Book Now, Plan Later: A Day in L.A.

By John Deiner, Steve Hendrix, Andrea Sachs and K.C. Summers
Washington Post Staff Writers
Sunday, June 24, 2001

When the Travel section staff discovered a rogue Internet airfare to Los Angeles of $50 each way, for a total of $127 with taxes, we couldn't resist. Although none of us had a reason to go to L.A., four of us quickly rearranged our schedules, plunked down the cash and booked tickets on Continental Flight 1451. We boarded on a June Saturday at 7:30 a.m. and arrived in L.A. at lunchtime with about 24 hours to fill before the return flight home. And just what does L.A. offer the one-day tourist? Something different for each of us.

12:50 p.m.

LAX and Out

Hey, no fair! It's muggy and overcast in L.A. -- where's that faithful California sun? But no time to gripe, the clock's ticking.

Deiner, Hendrix and Summers bolt for various rental car shuttles. Sachs, met by a friend with a car, is the first to break free of the airport. She and Josh Artis zip down Sepulveda Boulevard, her bare feet propped on the dashboard, windows down.

They're heading for the ocean -- specifically, Playa del Rey, the starting point of Sachs's day of beaches, a progression of seaside villages she will string together by car, bike and flip-flops. She stares at the knot of lunchtime traffic, musing: "In 10 minutes and counting, I will be sunning on the beach, under, um, cloudy skies."

The 21-room Inn at Playa del Rey almost spills over the sidewalk and into the busy intersection. The back yard, though, is 300 acres of natural wetlands populated with enough rare birds to fill an Audubon field guide. Just beyond is Marina del Rey, a former duck-hunting estuary that now shelters an estimated 6,000 crafts. There are more boats than cars, and today, more boats than people. Neophyte sailors practice racing maneuvers, missing each other by a wisp as they logjam around a buoy.
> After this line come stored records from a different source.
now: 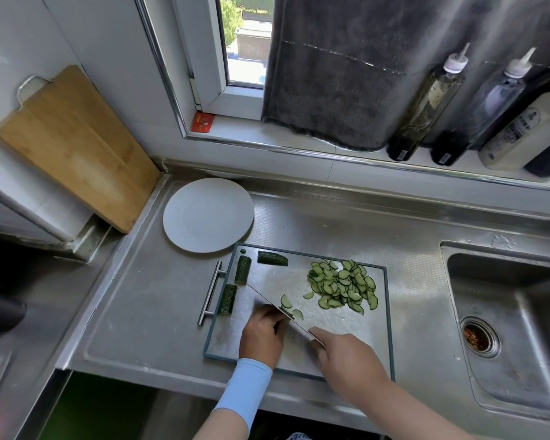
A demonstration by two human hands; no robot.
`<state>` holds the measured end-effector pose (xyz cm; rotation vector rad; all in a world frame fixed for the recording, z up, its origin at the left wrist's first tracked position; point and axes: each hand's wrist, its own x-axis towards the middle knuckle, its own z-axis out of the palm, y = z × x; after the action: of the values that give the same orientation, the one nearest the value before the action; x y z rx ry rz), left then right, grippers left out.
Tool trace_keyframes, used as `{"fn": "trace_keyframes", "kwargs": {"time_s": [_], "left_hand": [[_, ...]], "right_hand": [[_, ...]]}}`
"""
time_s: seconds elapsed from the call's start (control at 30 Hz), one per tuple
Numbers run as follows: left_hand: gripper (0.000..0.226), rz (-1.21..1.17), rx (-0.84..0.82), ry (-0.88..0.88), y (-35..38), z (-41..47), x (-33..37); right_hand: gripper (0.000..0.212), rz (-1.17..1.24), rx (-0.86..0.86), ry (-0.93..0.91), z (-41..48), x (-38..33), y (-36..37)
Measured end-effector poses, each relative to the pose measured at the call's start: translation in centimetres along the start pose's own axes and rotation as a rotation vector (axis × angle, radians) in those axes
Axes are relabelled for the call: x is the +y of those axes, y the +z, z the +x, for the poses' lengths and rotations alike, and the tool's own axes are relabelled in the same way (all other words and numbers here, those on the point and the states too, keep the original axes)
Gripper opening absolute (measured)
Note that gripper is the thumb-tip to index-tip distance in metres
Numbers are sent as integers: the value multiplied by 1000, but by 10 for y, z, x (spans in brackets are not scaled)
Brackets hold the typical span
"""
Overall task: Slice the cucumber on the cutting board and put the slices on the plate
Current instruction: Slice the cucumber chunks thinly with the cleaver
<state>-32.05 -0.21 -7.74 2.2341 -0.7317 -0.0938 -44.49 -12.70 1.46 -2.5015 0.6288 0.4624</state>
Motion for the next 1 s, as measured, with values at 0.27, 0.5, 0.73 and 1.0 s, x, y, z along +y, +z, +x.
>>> {"fn": "trace_keyframes", "kwargs": {"time_s": [0.27, 0.5, 0.73, 1.0], "left_hand": [[22, 4, -14, 5, 1, -2, -2], [21, -10, -11, -5, 4, -2, -7], [24, -11, 23, 14, 8, -5, -9], [22, -5, 22, 3, 7, -4, -9]], "right_hand": [[9, -21, 2, 12, -12, 13, -2], [12, 39, -48, 59, -1, 9, 0], [17, 67, -69, 55, 20, -9, 0], [13, 46, -62, 31, 18, -11, -2]]}}
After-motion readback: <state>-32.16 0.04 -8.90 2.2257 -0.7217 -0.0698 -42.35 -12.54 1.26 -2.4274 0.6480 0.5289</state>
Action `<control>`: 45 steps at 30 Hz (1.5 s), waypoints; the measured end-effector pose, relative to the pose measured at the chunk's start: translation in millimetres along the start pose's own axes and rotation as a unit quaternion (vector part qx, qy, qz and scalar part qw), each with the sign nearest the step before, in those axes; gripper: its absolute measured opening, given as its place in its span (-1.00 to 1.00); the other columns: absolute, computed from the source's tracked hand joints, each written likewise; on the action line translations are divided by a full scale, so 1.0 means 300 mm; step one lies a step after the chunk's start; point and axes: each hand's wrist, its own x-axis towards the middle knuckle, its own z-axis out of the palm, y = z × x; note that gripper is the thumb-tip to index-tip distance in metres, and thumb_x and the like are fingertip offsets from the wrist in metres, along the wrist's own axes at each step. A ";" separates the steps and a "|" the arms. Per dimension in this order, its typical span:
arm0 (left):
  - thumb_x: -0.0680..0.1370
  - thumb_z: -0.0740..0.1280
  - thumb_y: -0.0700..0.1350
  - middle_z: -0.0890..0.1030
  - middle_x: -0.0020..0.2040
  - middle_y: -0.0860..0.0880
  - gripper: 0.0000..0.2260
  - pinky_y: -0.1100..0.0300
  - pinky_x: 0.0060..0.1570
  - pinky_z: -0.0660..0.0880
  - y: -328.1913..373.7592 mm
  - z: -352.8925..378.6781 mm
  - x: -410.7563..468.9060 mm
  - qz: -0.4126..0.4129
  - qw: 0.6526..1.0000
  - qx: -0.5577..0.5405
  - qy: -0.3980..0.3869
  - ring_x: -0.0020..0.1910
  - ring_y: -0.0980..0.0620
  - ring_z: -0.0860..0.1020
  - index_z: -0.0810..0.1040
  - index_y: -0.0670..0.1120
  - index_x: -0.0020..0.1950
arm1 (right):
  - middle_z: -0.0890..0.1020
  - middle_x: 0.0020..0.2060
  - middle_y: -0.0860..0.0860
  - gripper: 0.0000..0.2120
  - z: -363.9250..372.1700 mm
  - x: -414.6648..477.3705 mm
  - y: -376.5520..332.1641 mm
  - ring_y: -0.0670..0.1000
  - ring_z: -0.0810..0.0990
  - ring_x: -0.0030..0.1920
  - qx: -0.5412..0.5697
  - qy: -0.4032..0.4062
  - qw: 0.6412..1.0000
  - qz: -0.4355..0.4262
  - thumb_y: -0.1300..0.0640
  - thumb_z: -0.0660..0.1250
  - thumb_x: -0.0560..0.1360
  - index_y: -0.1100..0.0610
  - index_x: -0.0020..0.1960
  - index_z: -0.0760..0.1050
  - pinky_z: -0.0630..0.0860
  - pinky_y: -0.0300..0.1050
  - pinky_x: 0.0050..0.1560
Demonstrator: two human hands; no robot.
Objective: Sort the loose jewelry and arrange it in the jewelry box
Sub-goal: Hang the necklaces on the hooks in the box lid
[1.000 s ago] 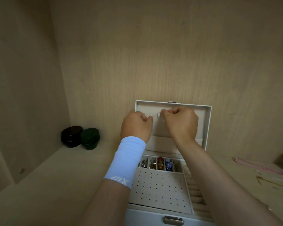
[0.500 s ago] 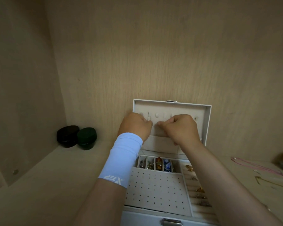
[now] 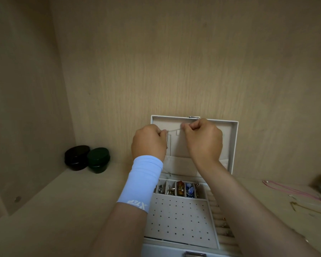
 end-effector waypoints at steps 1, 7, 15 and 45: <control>0.59 0.32 -0.04 0.53 -0.40 -0.02 -0.66 0.27 -0.41 0.29 0.000 0.000 0.000 0.003 1.000 0.014 -0.005 -0.41 0.03 0.47 0.47 -0.11 -0.37 | 0.58 -0.39 -0.15 -0.80 0.001 -0.002 0.001 -0.10 0.58 -0.30 -0.005 -0.001 1.000 0.001 -0.05 0.45 0.50 0.04 -0.21 0.59 0.44 -0.19 -0.32; 0.54 0.29 -0.15 0.60 -0.26 -0.06 -0.67 0.20 -0.30 0.40 0.011 -0.021 -0.006 -0.009 0.996 0.048 -0.078 -0.32 -0.06 0.51 0.34 -0.10 -0.42 | 0.61 -0.33 -0.14 -0.87 -0.015 -0.014 0.003 -0.08 0.59 -0.27 -0.044 -0.041 0.998 0.012 0.00 0.44 0.48 0.01 -0.21 0.60 0.46 -0.20 -0.32; 0.60 0.32 -0.11 0.57 -0.37 -0.06 -0.78 0.14 -0.35 0.63 0.053 -0.080 -0.003 -0.076 0.918 -0.140 -0.362 -0.45 0.00 0.51 0.56 -0.18 -0.20 | 0.69 -0.26 0.21 -0.75 -0.107 -0.075 0.024 0.03 0.55 -0.38 0.024 -0.335 0.938 0.088 0.05 0.35 0.56 0.19 -0.17 0.66 0.55 -0.06 -0.35; 0.60 0.34 -0.13 0.60 -0.27 -0.07 -0.90 0.30 -0.36 0.51 0.104 -0.016 -0.120 -0.057 0.853 -0.217 -0.472 -0.38 0.08 0.53 0.65 -0.09 -0.04 | 0.59 -0.46 -0.20 -0.84 -0.264 0.014 0.043 -0.26 0.50 -0.48 0.158 -0.323 0.932 0.050 0.16 0.34 0.60 0.16 -0.05 0.69 0.48 -0.29 -0.36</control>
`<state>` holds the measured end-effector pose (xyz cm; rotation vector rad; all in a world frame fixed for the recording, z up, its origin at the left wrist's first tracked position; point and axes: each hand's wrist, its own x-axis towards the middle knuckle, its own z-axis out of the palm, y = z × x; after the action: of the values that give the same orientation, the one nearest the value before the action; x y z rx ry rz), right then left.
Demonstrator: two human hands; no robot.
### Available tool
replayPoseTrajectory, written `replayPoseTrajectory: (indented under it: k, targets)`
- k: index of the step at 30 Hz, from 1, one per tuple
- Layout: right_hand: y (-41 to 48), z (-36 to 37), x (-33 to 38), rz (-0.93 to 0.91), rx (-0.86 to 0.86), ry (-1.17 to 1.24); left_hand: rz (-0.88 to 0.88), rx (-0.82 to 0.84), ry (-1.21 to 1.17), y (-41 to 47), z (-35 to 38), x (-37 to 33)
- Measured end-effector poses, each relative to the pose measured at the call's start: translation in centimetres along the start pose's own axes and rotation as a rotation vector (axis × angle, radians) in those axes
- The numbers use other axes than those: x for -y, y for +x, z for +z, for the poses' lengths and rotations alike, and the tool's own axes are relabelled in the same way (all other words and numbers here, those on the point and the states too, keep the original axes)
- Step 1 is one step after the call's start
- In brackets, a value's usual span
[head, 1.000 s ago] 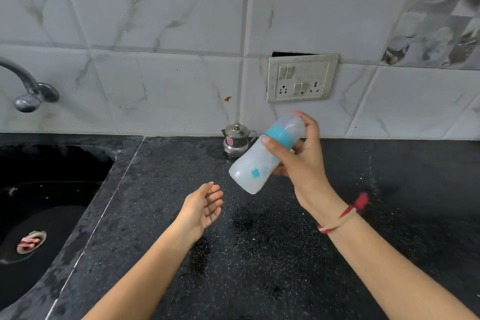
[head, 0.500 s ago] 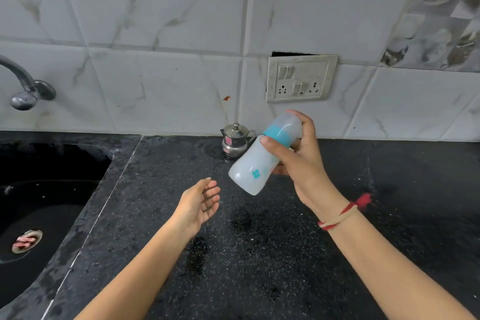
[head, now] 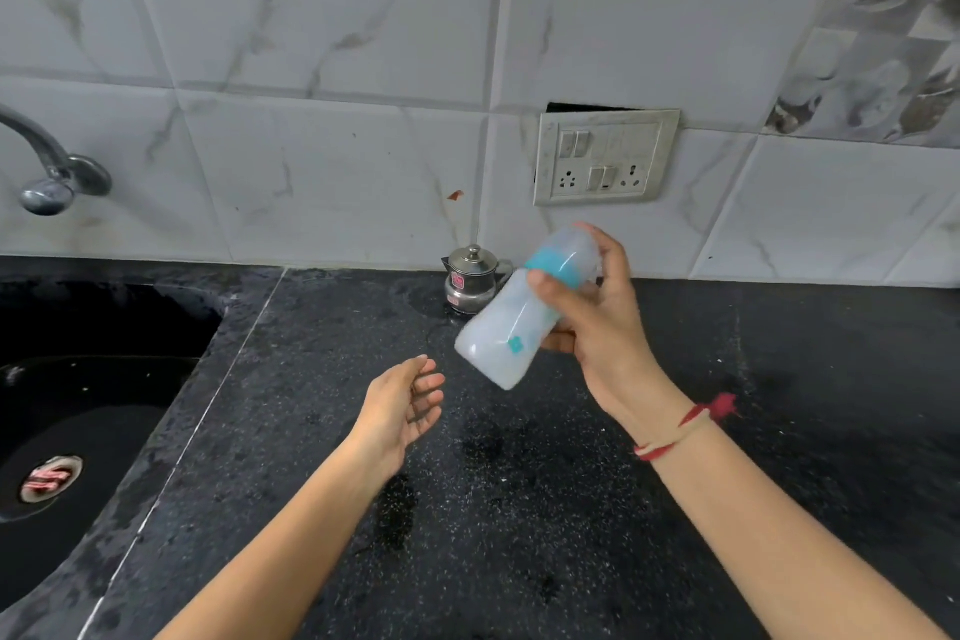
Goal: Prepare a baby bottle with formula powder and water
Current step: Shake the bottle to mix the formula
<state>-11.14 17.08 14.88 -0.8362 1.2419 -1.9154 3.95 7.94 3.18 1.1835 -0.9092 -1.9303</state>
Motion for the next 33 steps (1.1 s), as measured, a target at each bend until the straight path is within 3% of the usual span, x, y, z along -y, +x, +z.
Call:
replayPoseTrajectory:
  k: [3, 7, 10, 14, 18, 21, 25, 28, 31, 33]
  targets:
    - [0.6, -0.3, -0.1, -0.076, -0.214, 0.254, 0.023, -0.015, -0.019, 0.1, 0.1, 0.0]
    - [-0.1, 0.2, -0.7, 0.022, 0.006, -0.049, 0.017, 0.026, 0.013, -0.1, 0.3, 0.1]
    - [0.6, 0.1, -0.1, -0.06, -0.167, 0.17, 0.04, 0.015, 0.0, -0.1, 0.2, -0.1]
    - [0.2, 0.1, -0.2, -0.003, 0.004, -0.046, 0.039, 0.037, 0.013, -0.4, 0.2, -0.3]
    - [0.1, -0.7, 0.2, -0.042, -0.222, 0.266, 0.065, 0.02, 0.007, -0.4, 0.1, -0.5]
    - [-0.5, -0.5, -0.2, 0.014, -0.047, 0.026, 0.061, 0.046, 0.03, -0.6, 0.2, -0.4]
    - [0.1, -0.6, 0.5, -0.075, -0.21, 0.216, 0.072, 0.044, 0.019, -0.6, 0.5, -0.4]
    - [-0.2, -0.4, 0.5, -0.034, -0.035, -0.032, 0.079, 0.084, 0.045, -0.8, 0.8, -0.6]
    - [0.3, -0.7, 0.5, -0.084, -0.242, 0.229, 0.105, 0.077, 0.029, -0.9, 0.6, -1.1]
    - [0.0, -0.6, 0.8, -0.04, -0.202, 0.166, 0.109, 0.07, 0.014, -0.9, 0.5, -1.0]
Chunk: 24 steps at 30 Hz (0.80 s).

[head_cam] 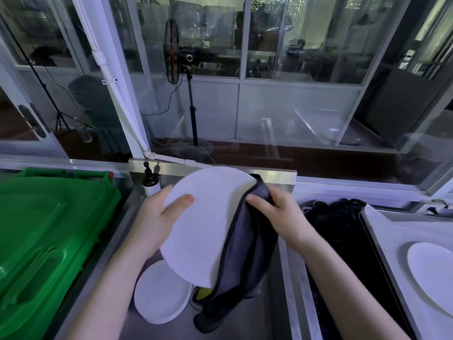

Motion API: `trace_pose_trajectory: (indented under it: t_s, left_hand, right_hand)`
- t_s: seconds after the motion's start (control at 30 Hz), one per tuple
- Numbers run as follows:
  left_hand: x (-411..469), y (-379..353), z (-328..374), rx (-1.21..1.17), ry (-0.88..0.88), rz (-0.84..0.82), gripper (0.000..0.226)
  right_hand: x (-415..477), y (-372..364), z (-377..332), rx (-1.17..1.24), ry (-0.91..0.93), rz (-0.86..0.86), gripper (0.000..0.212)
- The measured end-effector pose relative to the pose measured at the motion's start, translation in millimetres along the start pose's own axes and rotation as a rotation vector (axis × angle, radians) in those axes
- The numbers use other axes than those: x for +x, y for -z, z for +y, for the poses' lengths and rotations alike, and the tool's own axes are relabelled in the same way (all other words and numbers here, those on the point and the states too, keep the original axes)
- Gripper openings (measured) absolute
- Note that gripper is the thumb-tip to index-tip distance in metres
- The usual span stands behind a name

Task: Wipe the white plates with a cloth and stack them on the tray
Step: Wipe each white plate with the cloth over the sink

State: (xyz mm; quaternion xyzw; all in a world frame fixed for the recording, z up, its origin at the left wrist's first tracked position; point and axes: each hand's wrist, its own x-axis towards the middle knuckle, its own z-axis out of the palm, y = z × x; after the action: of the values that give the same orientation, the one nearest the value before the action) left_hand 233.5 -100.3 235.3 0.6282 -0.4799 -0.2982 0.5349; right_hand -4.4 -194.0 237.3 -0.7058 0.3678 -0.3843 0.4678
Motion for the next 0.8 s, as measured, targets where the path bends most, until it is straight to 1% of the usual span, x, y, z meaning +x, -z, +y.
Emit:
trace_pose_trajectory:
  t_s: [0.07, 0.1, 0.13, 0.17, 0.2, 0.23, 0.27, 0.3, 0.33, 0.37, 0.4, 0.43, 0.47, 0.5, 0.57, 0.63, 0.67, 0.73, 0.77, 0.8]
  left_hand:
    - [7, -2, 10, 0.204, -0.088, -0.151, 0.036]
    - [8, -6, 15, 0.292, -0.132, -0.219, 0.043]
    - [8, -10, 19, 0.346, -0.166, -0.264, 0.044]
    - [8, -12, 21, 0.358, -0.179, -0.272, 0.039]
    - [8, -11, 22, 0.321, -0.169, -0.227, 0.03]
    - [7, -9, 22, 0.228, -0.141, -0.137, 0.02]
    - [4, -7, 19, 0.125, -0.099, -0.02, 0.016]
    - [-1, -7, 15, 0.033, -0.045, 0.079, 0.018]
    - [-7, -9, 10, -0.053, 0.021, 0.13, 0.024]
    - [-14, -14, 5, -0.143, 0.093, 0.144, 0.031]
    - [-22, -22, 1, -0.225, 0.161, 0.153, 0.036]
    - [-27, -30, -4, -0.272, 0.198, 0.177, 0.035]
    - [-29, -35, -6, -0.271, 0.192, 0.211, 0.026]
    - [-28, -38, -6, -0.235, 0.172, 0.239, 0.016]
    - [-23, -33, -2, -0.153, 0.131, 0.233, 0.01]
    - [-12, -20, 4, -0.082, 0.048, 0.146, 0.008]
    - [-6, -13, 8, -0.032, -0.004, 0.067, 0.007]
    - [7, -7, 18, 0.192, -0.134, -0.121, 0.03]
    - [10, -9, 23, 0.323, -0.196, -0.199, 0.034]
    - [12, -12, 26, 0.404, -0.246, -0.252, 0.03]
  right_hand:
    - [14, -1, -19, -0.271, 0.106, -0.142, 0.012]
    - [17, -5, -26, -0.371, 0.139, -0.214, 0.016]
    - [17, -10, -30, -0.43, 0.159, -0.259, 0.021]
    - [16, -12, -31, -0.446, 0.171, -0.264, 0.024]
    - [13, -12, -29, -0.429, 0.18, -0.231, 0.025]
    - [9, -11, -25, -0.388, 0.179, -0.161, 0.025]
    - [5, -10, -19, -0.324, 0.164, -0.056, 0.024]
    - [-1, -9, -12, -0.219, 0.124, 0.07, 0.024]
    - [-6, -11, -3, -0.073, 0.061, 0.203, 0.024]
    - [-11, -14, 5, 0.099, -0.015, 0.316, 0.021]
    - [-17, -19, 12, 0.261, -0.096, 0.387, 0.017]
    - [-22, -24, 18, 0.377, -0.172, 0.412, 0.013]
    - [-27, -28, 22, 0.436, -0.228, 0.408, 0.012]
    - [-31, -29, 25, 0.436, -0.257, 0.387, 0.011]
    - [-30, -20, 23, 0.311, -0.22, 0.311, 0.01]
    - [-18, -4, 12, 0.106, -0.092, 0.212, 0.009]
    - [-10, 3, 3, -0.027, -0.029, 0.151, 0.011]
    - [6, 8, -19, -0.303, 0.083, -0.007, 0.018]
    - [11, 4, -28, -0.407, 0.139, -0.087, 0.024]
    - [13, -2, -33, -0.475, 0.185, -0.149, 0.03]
It's too excruciating to watch. Oh waiter, a Heineken, please, and while you're at it, an order of fettuccini with chicken, eggplant and sun-dried tomatoes in a rich cream sauce. It doesn't take long for Sachs to begin some serious lounging on the outdoor patio of the Marina del Rey Hotel, gazing at the boats. The only sounds are the faint barks of the sailing instructor -- "Come about. Hard alee!" -- and the waiter. "Another beer?" Why not. We're on the water. Finally.

2:05 p.m.

Southbound on I-5

L.A. works its wonders quickly. Less than an hour on the ground and Hendrix -- a candidate for middle age -- is driving very fast on a freeway in a red convertible. Jeff Custer, a friend down from San Francisco, juggles the map. They have planned a nostalgic trip to the suburban south -- the playgrounds of Orange County that Hendrix knew as a second-grader. Next stop, Disneyland, and an e-ticket return to childhood.

There is an upside to an unsunny day in Anaheim -- with every cloud, a few hundred more locals look up and decide not to go to Disneyland. The convertible is directed through acres of empty spaces by earnest young Disney "cast members" swinging red flashlights. They pull into the Goofy level and join the line of strollers, overburdened parents and slack-trousered teens pouring toward the tram stop.